§ **Provided material**
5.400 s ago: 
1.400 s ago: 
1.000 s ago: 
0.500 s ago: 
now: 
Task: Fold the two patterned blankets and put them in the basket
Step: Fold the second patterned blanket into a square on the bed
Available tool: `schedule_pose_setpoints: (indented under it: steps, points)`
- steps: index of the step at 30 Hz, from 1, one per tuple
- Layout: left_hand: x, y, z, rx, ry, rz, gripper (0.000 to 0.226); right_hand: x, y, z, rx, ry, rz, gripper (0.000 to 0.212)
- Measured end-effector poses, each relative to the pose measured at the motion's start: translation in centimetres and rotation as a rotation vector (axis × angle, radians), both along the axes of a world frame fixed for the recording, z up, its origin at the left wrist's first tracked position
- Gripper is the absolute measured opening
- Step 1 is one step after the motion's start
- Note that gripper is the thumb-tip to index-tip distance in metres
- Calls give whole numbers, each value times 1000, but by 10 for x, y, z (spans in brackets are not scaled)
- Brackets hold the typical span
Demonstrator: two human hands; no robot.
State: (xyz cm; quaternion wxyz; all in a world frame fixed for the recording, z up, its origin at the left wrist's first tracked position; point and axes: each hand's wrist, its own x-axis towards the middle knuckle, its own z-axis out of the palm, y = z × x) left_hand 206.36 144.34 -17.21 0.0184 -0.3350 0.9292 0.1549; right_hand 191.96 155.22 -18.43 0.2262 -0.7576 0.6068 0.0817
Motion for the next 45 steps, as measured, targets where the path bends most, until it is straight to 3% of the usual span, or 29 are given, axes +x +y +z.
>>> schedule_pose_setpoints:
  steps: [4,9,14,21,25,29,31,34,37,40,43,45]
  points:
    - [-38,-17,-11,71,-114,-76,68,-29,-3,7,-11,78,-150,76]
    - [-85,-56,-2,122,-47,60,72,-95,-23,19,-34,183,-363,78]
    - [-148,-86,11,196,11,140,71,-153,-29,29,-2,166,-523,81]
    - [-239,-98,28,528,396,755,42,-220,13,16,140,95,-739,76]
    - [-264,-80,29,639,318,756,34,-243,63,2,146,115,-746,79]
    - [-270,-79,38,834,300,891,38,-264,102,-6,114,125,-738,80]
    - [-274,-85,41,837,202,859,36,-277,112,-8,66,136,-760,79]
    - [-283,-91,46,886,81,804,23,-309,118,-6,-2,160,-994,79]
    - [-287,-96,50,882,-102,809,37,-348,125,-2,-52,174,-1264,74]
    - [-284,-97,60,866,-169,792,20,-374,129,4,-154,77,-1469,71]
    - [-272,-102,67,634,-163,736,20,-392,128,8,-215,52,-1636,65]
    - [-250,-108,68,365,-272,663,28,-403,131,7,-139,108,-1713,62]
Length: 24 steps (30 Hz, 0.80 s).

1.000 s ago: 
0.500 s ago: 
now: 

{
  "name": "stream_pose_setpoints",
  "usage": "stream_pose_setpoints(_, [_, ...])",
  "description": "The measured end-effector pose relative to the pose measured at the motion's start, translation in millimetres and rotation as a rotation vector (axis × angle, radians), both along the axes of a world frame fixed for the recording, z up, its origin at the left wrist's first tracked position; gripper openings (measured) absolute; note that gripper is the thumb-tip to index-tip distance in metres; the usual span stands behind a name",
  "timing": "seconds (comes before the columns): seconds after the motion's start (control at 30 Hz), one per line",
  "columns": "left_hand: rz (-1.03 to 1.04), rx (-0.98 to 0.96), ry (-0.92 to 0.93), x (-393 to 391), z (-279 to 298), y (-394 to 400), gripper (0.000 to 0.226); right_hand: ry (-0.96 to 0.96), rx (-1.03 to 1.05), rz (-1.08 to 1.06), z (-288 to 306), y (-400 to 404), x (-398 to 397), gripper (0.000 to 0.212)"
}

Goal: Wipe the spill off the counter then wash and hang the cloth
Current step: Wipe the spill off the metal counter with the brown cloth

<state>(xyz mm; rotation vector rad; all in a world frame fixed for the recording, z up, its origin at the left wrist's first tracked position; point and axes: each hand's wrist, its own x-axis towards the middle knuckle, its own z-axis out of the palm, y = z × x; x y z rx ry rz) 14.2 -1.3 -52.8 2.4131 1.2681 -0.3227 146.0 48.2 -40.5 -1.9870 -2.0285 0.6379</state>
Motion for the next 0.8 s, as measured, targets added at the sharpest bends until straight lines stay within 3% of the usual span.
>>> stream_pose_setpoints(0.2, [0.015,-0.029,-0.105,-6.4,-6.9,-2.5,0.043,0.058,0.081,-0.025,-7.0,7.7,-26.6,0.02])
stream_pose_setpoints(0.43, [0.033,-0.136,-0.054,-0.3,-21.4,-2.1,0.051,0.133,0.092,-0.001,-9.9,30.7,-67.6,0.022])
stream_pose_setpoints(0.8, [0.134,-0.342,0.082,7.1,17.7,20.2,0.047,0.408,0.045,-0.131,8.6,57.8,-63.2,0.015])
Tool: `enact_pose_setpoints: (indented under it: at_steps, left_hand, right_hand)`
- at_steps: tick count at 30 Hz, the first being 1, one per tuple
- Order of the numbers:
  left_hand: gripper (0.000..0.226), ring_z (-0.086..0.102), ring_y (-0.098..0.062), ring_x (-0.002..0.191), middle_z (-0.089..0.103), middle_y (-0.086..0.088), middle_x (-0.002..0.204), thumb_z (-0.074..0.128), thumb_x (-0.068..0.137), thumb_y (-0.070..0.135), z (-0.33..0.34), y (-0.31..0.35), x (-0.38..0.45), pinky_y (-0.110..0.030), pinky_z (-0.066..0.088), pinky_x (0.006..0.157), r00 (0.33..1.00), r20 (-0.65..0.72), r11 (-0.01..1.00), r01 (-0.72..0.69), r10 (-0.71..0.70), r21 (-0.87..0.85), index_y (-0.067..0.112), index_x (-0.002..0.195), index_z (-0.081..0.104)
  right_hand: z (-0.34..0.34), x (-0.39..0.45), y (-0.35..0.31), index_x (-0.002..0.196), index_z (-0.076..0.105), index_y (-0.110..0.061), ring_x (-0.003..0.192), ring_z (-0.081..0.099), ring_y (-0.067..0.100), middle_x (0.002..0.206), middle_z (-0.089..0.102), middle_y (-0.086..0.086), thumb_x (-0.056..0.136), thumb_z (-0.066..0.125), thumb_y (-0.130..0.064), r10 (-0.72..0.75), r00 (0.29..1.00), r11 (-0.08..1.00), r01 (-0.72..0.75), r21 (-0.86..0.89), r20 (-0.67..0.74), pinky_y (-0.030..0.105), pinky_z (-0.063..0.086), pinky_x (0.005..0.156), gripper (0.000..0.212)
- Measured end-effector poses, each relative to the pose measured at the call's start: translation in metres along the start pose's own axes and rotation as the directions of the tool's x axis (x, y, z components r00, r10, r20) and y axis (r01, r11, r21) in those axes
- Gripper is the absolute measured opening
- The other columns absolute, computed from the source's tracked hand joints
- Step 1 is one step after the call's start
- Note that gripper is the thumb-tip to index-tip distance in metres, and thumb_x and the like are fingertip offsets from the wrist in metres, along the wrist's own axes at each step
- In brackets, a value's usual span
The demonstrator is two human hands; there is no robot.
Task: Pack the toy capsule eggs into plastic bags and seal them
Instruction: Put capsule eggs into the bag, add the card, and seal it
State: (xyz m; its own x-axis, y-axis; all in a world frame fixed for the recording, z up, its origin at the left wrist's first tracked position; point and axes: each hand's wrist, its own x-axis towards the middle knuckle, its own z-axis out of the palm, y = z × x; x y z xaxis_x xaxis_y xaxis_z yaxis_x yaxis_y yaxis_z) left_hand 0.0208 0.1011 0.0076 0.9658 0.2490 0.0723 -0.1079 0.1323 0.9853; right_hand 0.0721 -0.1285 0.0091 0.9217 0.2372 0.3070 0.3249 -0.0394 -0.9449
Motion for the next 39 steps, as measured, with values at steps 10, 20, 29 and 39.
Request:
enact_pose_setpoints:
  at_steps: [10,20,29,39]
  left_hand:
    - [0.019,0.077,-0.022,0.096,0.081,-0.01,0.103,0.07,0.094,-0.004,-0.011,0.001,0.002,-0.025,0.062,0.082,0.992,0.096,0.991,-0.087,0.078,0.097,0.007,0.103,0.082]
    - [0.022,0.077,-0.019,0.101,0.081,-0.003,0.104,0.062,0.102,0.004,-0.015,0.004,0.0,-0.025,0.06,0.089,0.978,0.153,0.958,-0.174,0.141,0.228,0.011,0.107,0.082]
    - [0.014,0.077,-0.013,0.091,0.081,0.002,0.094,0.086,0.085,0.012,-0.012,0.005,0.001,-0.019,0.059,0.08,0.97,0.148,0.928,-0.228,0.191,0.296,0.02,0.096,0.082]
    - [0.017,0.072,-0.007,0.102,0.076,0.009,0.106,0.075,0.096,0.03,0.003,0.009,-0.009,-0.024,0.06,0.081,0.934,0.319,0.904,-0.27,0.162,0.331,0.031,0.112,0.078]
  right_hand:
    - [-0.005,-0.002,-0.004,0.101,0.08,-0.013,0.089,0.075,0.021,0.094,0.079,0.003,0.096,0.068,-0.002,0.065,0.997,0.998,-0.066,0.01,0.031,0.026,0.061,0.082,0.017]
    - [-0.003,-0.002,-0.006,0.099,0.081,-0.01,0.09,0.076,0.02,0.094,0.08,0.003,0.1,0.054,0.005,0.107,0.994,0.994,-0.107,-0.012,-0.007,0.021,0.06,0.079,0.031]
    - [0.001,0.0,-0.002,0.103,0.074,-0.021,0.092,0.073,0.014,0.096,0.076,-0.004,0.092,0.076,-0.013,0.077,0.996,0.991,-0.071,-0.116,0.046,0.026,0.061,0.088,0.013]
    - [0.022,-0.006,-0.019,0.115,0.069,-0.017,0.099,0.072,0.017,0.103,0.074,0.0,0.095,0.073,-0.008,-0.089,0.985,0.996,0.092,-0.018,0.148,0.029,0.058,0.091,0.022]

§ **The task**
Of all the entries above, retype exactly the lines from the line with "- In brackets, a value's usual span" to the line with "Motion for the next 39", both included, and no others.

§ **Response to this exercise**
- In brackets, a value's usual span
The demonstrator is two human hands; there is no robot.
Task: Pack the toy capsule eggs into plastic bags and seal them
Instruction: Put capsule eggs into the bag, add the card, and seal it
State: (xyz m; its own x-axis, y-axis; all in a world frame fixed for the recording, z up, its origin at the left wrist's first tracked position; point and axes: each hand's wrist, its own x-axis towards the middle knuckle, its own z-axis out of the palm, y = z × x; x y z xaxis_x xaxis_y xaxis_z yaxis_x yaxis_y yaxis_z) left_hand 0.0208 0.1011 0.0076 0.9658 0.2490 0.0723 -0.1079 0.1323 0.9853; right_hand 0.0721 -0.1285 0.0091 0.9217 0.2372 0.3070 0.3249 -0.0394 -0.9449
Motion for the next 39 steps, as measured, with values at steps 10, 20, 29 and 39.

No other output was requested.